スペインでは、1月6日は「レイジェス・マゴス(魔法使いの王様たち)」の日だ。聖書には、で誕生したイエスを拝むため、東方から三人の占星術の学者たちが星に導かれてやって来て、飼葉桶の中に寝かされている赤ん坊のイエスに宝物を捧げたという物語がある。その物語の占星術の学者たちが、民間の伝承では魔法使いの王様たちということになっている。彼らを記念する日が、レイジェス・マゴスの日だ。
スペインの影響で、メキシコでもやはり1月6日はレイジェス・マゴスの日だ。そしてスペインと同様に、前日の5日の夜には、魔法使いの王様たちが子供たちにプレゼントを配ってまわるとされている。スペインやメキシコなどのラテンアメリカでは、伝統的には、クリスマスの季節に子供にプレゼントを贈るのはサンタクロースではなく、魔法使いの王様たちだ。

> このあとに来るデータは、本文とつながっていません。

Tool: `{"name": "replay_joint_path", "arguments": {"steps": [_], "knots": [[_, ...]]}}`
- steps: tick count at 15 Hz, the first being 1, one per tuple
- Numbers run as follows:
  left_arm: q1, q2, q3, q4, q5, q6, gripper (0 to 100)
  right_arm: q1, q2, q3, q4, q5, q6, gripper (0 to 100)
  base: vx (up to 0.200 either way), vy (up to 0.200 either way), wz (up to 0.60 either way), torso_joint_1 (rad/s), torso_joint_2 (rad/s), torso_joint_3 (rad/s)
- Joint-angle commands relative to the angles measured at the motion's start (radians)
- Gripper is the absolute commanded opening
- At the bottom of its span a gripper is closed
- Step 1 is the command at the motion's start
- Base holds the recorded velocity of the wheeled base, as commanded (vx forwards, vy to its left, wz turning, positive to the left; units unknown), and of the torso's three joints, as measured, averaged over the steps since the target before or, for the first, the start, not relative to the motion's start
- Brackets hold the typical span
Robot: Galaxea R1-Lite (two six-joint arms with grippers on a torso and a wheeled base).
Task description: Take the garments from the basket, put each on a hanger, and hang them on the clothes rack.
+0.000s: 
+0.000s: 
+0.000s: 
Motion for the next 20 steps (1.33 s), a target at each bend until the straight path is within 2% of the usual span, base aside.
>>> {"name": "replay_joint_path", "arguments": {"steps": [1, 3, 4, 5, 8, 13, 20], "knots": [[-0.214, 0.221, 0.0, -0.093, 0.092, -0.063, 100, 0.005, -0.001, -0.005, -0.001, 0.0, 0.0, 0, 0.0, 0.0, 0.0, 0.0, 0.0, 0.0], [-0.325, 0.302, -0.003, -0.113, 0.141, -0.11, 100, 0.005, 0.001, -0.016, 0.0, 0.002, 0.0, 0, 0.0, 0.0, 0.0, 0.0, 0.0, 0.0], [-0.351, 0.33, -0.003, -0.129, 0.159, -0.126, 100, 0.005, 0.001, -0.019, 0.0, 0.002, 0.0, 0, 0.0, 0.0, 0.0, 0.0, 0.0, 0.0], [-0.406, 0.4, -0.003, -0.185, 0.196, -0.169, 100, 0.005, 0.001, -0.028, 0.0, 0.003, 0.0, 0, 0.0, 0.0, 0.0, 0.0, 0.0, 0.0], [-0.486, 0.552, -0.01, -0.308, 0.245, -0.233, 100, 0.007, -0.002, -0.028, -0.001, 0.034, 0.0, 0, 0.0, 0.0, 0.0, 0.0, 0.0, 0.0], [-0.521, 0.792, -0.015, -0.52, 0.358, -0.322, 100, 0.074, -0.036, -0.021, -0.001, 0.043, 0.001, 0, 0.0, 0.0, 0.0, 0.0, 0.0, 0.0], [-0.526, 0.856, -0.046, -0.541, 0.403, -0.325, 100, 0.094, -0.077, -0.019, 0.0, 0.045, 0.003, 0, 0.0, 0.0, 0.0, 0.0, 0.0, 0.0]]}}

そしてレイジェス・マゴスの日の夜には、「ロスカ・デ・レイジェス(王様たちの輪)」と呼ばれる輪の形の菓子パンを食べる習慣がある。上の写真のような大きな輪状の菓子パンで、上に細く切られたフルーツ羊羹などか乗っている。このパンを、家族で切り分けて食べる。

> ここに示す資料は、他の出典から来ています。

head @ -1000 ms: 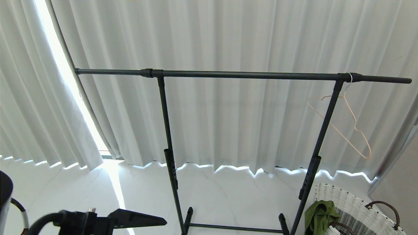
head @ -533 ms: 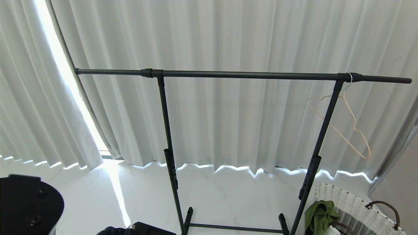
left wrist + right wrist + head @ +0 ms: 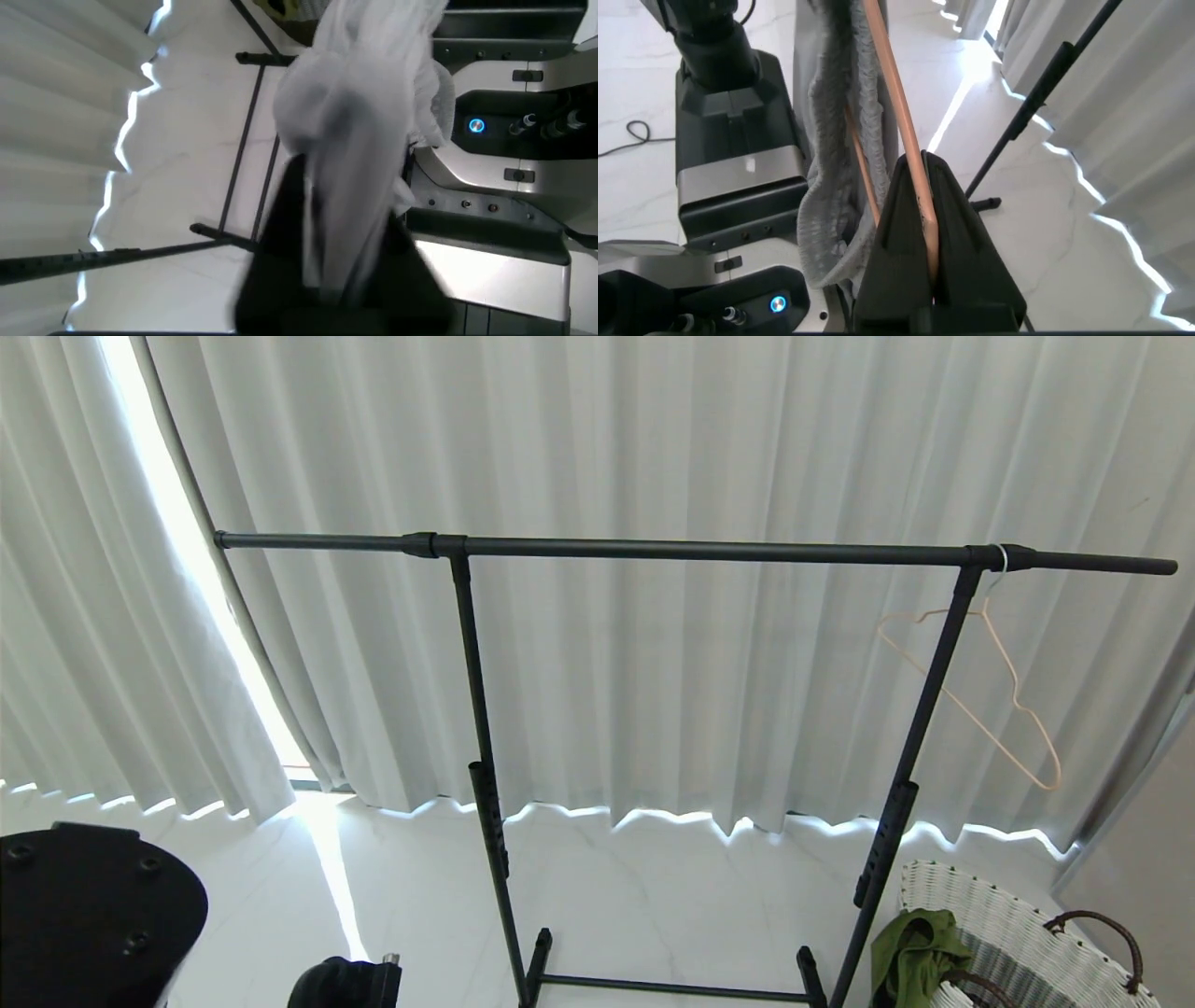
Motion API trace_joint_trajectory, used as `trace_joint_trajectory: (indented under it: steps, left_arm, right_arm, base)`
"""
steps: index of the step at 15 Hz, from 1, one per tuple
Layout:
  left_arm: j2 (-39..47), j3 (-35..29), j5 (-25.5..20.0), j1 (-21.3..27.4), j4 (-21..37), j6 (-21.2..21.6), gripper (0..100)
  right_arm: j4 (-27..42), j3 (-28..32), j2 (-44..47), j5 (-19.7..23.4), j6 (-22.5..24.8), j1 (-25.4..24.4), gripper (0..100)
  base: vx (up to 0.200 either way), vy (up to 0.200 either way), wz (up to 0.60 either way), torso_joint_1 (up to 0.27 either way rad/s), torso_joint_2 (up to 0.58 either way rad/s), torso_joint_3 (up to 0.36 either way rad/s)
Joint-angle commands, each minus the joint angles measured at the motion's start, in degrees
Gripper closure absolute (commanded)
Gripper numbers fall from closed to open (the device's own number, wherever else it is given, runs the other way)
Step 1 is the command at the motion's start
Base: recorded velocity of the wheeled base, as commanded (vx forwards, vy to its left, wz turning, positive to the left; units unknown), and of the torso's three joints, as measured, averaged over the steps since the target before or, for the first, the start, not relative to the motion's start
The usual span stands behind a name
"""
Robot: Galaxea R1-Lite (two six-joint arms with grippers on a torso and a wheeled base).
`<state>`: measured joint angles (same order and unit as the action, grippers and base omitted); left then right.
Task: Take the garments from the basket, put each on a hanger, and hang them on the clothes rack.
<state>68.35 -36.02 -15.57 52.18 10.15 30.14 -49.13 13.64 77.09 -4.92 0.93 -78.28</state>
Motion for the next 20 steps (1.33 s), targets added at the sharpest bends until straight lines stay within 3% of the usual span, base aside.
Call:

上の写真が、切り分けられ、皿の上に乗せられたロスカ・デ・レイジェス。この菓子パンは、ちょっと気をつけながら食べる必要がある。というのも、ひとつのロスカ・デ・レイジェスの中には、小さな人形が2、3個、埋め込まれているからだ。その人形はニーニョ・へスース(子供のイエス)と呼ばれる。写真の、皿の中のプラスチックの白い人形が、そのニーニョ・へスース。

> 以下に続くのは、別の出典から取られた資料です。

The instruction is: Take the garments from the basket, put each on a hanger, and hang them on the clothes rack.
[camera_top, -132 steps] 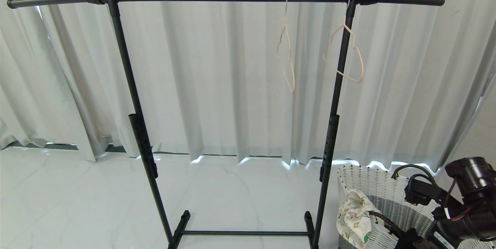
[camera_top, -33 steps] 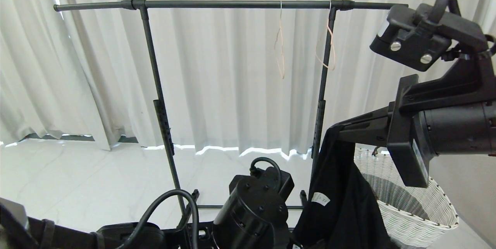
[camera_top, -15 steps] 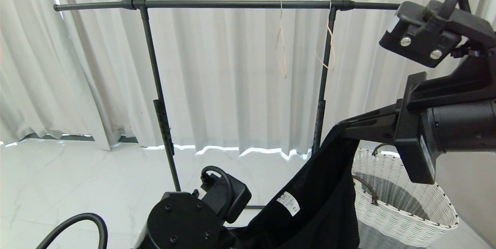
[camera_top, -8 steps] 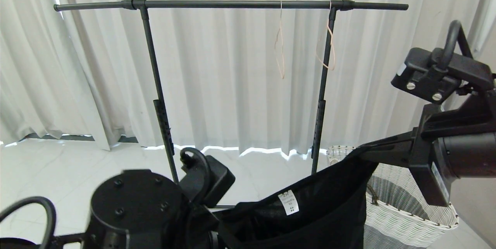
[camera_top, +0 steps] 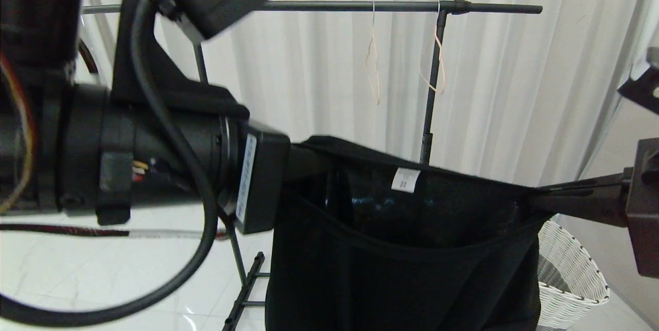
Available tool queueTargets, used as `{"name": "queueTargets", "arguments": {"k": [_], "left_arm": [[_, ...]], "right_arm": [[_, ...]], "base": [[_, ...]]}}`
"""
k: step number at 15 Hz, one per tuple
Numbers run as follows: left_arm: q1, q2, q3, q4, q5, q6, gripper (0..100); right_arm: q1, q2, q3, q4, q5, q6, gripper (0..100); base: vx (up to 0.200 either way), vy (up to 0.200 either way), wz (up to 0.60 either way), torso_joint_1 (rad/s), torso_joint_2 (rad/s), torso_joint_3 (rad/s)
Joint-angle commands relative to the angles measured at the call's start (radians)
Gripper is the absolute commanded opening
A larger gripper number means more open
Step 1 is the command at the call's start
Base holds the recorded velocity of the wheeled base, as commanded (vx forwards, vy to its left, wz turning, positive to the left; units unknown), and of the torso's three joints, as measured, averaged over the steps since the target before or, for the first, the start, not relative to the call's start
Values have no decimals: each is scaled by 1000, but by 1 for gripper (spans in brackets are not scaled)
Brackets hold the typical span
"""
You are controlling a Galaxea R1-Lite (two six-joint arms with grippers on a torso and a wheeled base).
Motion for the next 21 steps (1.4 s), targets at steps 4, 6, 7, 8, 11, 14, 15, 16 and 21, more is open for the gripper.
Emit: {"name": "queueTargets", "arguments": {"k": [4, 6, 7, 8, 11, 14, 15, 16, 21], "left_arm": [[20, 62, -120, 61, -14, 14, 0], [20, 57, -74, 61, 30, 77, 0], [20, 50, -43, 59, 55, 118, 0], [20, 42, -13, 58, 66, 164, 0], [15, 30, 20, 26, 55, 218, 0], [18, 65, 10, -117, -12, 227, 0], [18, 73, 17, -119, -16, 247, 0], [18, 77, 20, -117, -20, 270, 0], [14, 85, 44, -116, -39, 270, 0]], "right_arm": [[-93, 34, -138, 0, 27, -7, 0], [-91, 32, -137, 1, 27, -8, 0], [-90, 28, -135, 1, 27, -13, 0], [-90, 19, -134, 4, 27, -22, 0], [-85, -29, -134, 55, 36, -34, 0], [33, -142, -134, 257, 127, -40, 0], [93, -156, -124, 277, 128, -40, 0], [128, -156, -114, 276, 127, -39, 0], [148, -141, -118, 267, 114, -39, 0]], "base": [[0, 0, 0, 0, 0, 0], [0, 0, 0, 0, 0, 0], [0, 0, 0, 0, 0, 0], [0, 0, 0, 0, 0, 0], [0, 0, 0, 0, 0, 0], [0, 0, 0, 0, 0, 0], [0, 0, 0, 0, 0, 0], [0, 0, 0, 0, 0, 0], [0, 0, 0, 0, 0, 0]]}}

これがニーニョ・へスースの拡大写真。この人形が当った者は運が良いとされている。ただし、この人形が当った者は、ほかの家族の全員に、来月、タマレスという軽食を奢らなければならないということになっている。タマレスは、トウモロコシの粉を練ったものをトウモロコシの葉に包んで蒸した、蒸しパンの一種。メキシコには、いろいろと変わった習慣がある。
我が家の場合、今年は息子と私にニーニョ・へスースが当った。息子はお金を持っていないので、私が皆にタマレスを奢ることになりそうだ。